During a long, cold drive home from Boston this past weekend, I zoned out on the rhythm and sounds of the road when the familiar opening lines of Springsteen's cover of This Land is Your Land woke me up from my road-induced stooper. I reached down to turn it up and started thinking about the lyrics, about the land I was driving through.
Woody Guthrie's This Land is Your Land makes me well up with tears. I try not to get sentimental or patriotic, since my relationship with the United States is both overtly romantic and terribly cynical, but when I hear the first opening chords to This Land, I get goose bumps. I get a big, stupid lump in my throat. I have an intense emotional reaction to singing along with it. The lyrics, simple but perfect, catch me and make me sit up straight every single time. I can remember singing it way back in elementary school (like most kids that went to school in the U.S. from 1960 onward) and not being all that impressed. Now, now that I have read about Guthrie, have learned about his life, his art and his legacy, I can't help myself. There is no other piece of liteature, song or art that so amazingly describes what I see in the landscape, physical and otherwise, of the country in which I was born.
This land is your land, this land is my land
From California to the New York Island
From the Redwood Forest to the Gulf Stream waters
This land was made for you and me.
As I went walking that ribbon of highway
I saw above me that endless skyway
I saw below me that golden valley
This land was made for you and me.
I roamed and I rambled and I followed my footsteps
To the sparkling sands of her diamond deserts
While all around me a voice was sounding
Saying this land was made for you and me.

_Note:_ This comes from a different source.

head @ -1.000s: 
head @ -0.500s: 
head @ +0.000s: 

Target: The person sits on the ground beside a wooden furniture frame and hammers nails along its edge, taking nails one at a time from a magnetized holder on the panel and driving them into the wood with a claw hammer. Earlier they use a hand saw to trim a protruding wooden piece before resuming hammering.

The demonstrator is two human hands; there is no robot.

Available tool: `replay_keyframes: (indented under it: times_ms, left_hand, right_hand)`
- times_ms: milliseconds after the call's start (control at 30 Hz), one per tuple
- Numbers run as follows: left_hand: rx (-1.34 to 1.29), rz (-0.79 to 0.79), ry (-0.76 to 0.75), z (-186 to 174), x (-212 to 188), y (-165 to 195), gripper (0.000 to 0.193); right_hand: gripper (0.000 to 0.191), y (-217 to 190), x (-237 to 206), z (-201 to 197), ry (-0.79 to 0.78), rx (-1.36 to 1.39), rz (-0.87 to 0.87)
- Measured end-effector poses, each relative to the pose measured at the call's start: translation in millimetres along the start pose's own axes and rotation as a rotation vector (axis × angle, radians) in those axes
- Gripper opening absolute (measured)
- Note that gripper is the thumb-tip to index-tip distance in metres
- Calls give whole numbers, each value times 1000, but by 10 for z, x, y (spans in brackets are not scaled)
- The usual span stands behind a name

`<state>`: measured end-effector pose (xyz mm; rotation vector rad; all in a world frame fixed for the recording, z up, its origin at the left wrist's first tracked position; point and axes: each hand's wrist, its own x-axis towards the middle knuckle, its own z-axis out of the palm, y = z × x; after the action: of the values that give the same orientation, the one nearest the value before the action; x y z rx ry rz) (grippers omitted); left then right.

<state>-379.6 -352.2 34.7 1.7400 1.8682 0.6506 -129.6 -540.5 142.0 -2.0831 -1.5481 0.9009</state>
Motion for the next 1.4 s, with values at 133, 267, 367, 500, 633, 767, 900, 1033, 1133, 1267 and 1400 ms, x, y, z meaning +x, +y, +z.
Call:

When the sun came shining, and I was strolling
And the wheat fields waving and the dust clouds rolling
A voice was chanting, As the fog was lifting,
This land was made for you and me.
This land is your land, this land is my land
From California to the New York Island
From the Redwood Forest to the Gulf Stream waters
This land was made for you and me.
Guthrie wrote the song in reaction to Irving Berlin's God Bless America, as an angry response to Berlin's fluffy and vague lyrics. In the context of the time in which is was written (1941) and by whom (Guthrie was well associated with the Communist Party in 30's and 40's during the Great Depression and into WWII), the song is a gorgeous tribute to the vast, plentiful land in which the Unites States was born from. He evokes that enormous landscape not only to remind the listener to really think about the land they're standing on but also to talk about the ideals of democracy in a very subtle way that is absolutely brilliant. What is also fascinating about the song is the way that other countries have adopted the lyrics to describe their own landscape. The wikipedia page mentions several different versions for Canada, Ireland, Sweden and India. I can't help but wonder why the song has so much pull for other countries as well.
I can't mention Woody Guthrie without mentioning Joe Klein's Woody Guthrie: A Life, a book that should be required reading for anyone remotely interested in American history, is a remarkable and heart-breaking account of Guthrie's life, death and legacy. As his own American myth, Guthrie's life is fascinating and his character unlike anyone I've read about. While daunting in size and detail, it gives insight into Guthrie as a person without glorifying or demeaning him.
Often, when I am passing through a particularly beautiful piece of land or driving through a particularly depressing part of the U.S., I find myself humming This Lands is Your Land to myself quietly, without irony, just with a sense of wonder and sadness for the land that I am surrounded by.